These simple exercises help keep our hands and wrists flexible and mobile. I love the feeling of stretching my fingers out all the way and of gently extending the range of motion in my wrists. You should also be able to feel the small muscles of the arms getting a gentle workout.
Technique #1: Finger Strengthening
- Extend your arms forward at shoulder level, palms up. Spread your fingers wide apart and stretch them out as far as you can. Feel your fingers strengthening as well as stretching. Hold for 2 to 4 seconds. Breathe normally throughout these exercises.
- Now make fists around your thumbs, palms facing upward. Hold for 2 to 4 seconds. You can squeeze gently or tightly. Alternate between stretching your fingers and making fists, repeating 10 to 15 times.

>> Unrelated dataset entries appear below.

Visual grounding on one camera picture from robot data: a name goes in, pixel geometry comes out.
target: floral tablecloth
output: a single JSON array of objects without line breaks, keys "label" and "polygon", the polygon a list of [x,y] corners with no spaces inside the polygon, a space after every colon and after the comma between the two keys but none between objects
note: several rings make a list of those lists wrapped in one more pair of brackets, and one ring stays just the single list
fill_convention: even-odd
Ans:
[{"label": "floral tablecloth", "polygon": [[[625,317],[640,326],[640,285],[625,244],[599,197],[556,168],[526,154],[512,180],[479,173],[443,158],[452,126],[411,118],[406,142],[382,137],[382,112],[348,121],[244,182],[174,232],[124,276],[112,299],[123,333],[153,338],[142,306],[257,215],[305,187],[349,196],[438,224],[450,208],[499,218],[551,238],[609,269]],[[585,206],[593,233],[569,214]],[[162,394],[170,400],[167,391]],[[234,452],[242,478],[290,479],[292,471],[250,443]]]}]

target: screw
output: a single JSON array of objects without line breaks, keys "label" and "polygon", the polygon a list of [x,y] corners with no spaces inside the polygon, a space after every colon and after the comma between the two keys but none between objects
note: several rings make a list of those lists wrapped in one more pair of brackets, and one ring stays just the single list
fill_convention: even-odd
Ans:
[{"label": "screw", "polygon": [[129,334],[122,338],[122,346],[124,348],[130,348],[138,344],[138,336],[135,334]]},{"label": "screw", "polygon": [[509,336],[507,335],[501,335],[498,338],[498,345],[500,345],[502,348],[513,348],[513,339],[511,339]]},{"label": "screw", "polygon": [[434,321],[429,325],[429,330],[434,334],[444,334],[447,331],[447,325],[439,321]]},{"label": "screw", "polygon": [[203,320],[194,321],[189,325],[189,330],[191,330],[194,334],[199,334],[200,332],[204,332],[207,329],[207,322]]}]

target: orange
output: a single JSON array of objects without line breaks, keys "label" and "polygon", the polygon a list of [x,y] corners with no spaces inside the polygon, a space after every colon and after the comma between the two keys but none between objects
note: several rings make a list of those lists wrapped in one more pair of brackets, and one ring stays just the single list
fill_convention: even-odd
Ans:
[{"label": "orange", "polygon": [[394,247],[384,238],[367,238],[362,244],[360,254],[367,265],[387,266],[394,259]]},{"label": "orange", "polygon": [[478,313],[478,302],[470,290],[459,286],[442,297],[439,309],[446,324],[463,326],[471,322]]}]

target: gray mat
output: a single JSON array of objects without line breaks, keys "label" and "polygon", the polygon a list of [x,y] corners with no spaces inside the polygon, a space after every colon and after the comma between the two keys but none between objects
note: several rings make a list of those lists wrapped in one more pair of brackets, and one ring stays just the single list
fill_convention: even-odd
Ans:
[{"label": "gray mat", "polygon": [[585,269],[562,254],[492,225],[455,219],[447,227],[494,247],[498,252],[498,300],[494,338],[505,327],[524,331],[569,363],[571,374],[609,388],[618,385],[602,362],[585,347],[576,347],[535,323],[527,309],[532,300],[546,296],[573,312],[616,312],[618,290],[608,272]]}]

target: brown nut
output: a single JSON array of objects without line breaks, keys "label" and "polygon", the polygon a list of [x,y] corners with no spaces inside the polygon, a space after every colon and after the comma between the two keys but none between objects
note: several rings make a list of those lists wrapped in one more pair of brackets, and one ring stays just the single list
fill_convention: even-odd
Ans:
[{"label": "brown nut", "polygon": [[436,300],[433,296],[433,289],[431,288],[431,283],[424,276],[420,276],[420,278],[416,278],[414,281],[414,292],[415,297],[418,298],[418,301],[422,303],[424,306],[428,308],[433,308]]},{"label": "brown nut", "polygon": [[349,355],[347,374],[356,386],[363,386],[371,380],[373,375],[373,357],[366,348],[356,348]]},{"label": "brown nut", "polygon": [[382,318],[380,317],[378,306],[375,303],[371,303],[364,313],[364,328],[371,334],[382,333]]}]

Technique #2: Wrist Exercises
- Extend your arms forward at shoulder level, palms down.
- Bend your hands back at the wrist so your fingers are aiming upward.Press forward through your palms as if you’re pressing against a wall. Hold for 2 to 4 seconds.
- Now bend your hands downward, aiming your fingers toward your torso. Hold for 2 to 4 seconds. Alternate between bending your hands upward and downward 10 to 15 times.
Technique #3: Wrist Circles
- Extend your arms to the sides at shoulder level, palms down. Make loose fists around your thumbs.
- Rotate your fists from the wrists in forward circles. Repeat 10 to 15 times.
- Now rotate your fists from the wrists in backward circles.Repeat 10 to 15 times.
You can practice these exercises standing or sitting—whichever is most comfortable or convenient. If you don’t have much room, you can do them with your arms at your sides.
- Start with smaller movements, gradually making them bigger.
- Take care not to hunch your shoulders; keep them relaxed.
- If you have arthritis or other arm or hand problems, just make small movements and do fewer repetitions.
- Strengthens your arms and fingers
- Stretches your palms, wrists, and forearms
- Helps increase circulation in the wrists and hands
- Prevents damage caused by repetive strain injuries in your hands and arms (daily practice is especially helpful for computer users, musicians, factory workers, etc.)